*. It’s possible — just possible — that in 1965 you might have had your hopes up for this one. After “inventing” gore with Blood Feast Herschell Gordon Lewis had followed up with Two Thousand Maniacs!, which marked a huge advance. So might Lewis’s next film show a further progression?
*. Wishful thinking. Color Me Blood Red marks a reversion to the mean of Lewis’s career, which is very low indeed. It cost less than Blood Feast to make, being mainly shot in a house they’d rented. The gore isn’t as imaginative or as well represented. The sound, which they had difficulty with because of the location, is muddy. The music is canned and overbearing. The picture often goes out of focus. The story isn’t original (Lewis admits to having been inspired by Roger Corman’s A Bucket of Blood, but the crazed artist turning bodies into art goes back to Mystery of the Wax Museum and its ilk).

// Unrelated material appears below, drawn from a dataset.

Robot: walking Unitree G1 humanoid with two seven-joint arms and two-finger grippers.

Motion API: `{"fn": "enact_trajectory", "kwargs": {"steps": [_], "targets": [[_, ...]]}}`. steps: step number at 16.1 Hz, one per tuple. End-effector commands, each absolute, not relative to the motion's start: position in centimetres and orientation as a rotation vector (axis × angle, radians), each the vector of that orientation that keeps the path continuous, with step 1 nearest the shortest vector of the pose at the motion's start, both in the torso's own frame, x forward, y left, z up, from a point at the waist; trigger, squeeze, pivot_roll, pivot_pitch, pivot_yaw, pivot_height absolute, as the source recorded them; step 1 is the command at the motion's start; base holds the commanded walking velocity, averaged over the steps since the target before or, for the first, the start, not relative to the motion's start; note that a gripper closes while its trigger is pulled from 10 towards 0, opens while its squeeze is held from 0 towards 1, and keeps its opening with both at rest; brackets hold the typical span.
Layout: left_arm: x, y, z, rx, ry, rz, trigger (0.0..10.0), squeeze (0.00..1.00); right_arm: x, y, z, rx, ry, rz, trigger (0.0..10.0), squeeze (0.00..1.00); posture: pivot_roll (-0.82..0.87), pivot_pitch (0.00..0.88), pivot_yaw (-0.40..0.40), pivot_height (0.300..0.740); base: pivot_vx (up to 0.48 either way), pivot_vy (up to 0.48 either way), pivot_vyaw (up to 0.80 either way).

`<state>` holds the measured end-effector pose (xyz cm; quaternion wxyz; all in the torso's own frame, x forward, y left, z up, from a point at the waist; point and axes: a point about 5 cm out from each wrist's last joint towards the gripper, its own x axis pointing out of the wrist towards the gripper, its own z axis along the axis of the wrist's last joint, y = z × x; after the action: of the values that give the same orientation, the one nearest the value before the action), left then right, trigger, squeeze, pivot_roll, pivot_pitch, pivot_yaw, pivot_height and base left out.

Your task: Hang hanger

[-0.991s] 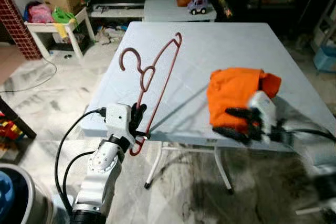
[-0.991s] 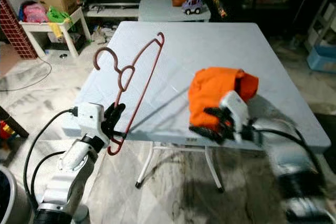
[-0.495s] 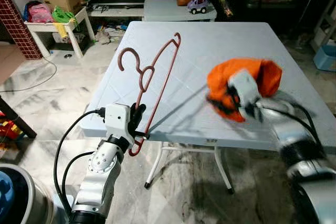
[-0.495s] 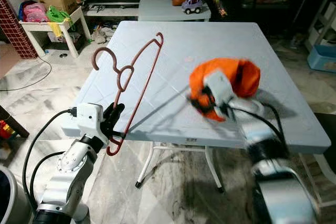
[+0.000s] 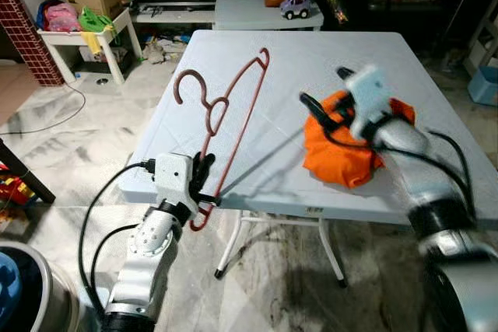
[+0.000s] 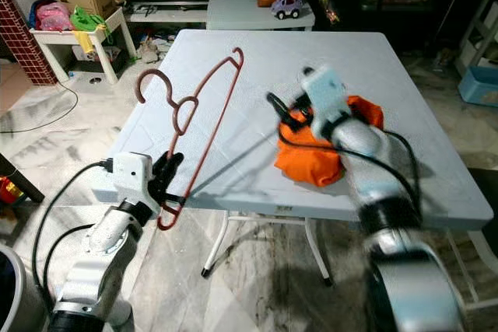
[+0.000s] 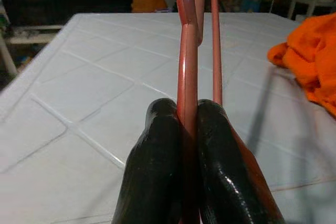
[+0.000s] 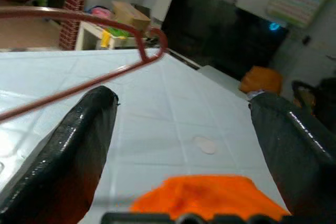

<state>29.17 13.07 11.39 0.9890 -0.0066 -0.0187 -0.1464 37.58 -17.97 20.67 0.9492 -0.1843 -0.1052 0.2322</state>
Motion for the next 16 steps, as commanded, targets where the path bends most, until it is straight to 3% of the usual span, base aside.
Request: {"fn": "enact_trajectory", "kwargs": {"steps": [1,2,3,4,5,10,16], "targets": [[29.1,13.7,10.4,0.033,0.004,-0.261,10.0,0.00,37.1,-18.8,21.7,-0.361,-0.272,0.437,10.0,1.00,-0.01,0.031,0.020,0.740,0.000,0.000,0.00],[29.3,13.8,10.3,0.062,0.003,-0.254,10.0,0.00,36.4,-19.7,21.2,-0.308,-0.279,0.366,10.0,0.99,-0.03,0.025,0.031,0.740,0.000,0.000,0.00],[29.6,13.8,10.2,0.077,0.005,-0.251,10.0,0.00,35.7,-19.9,20.7,-0.133,-0.265,0.318,10.0,0.53,-0.04,0.018,0.039,0.740,0.000,0.000,0.00],[29.9,13.8,10.1,0.092,0.006,-0.241,10.0,0.00,35.1,-19.6,20.4,-0.043,-0.263,0.296,10.0,0.00,-0.04,0.014,0.046,0.740,0.000,0.000,0.00],[30.3,13.9,10.1,0.114,0.006,-0.226,10.0,0.00,34.5,-18.7,20.3,-0.109,-0.293,0.298,10.0,0.00,-0.07,0.002,0.061,0.740,0.000,0.000,0.00],[31.1,12.9,10.3,0.120,-0.002,-0.297,10.0,0.00,31.0,-17.1,16.7,-0.026,-0.235,0.140,10.0,0.00,-0.08,0.000,0.073,0.740,0.000,0.000,0.00],[30.6,12.0,9.6,0.096,0.009,-0.308,10.0,0.00,28.2,-18.4,14.9,-0.055,-0.190,-0.044,10.0,0.00,-0.10,0.000,0.045,0.740,0.000,0.000,0.00]]}}
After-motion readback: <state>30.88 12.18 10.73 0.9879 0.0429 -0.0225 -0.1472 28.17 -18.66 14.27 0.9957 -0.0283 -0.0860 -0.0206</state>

*. In sum, there’s nothing scary, or shocking, or creepy, or even campy about the goings-on. It’s just dull. Of the three films that now make up the Blood Trilogy (so-called only later when a different distributor packaged them together) it strikes me as by far the weakest. Blood Feast had at least a spirit of amateur fun about it. Here there’s nothing.
*. To be honest, I didn’t want to bother with a re-watch of this one. Even the commentary track with Lewis and producer David Friedman (this would be their last film together) isn’t as bright and lively as for the previous two films. One gets the sense that they weren’t having as much fun this time out and much of the conversation turns to other topics. About the lead Gordon Oas-Heim, who plays the artist Adam Sorg, Lewis has this to say: “an exceptionally good actor but not really a team player.” They didn’t get along, though by the standards set by the other films it’s a decent performance.
*. Not a good movie. The only interesting way I can think of reading it is as a kind of allegory for Lewis’s own career. A low-rent, exploitation director, with his “invention” of gore Lewis enjoyed a burst of commercial success not unlike that experienced by Adam Sorg. The crucial difference between the two isn’t that Lewis painted with fake blood but that Sorg actually is a tortured artist, putting his soul into his work. He doesn’t even want to make money off his paintings, refusing to sell them at auction. Lewis, in contrast, could only laugh when people called him an artist, but he did make a living for a while as a director and enjoyed more than fifteen minutes of fame.
*. Since I did enjoy the DVD commentaries, I’ll give the last word to the two men responsible. Lewis, to any future critics: “Try to do better, for the same amount of money.” Friedman: “We made pictures basically to entertain, have a little fun, and walk home with a small profit. And if you’ve enjoyed it, fine. But if you’ve even looked at it, that’s good too.”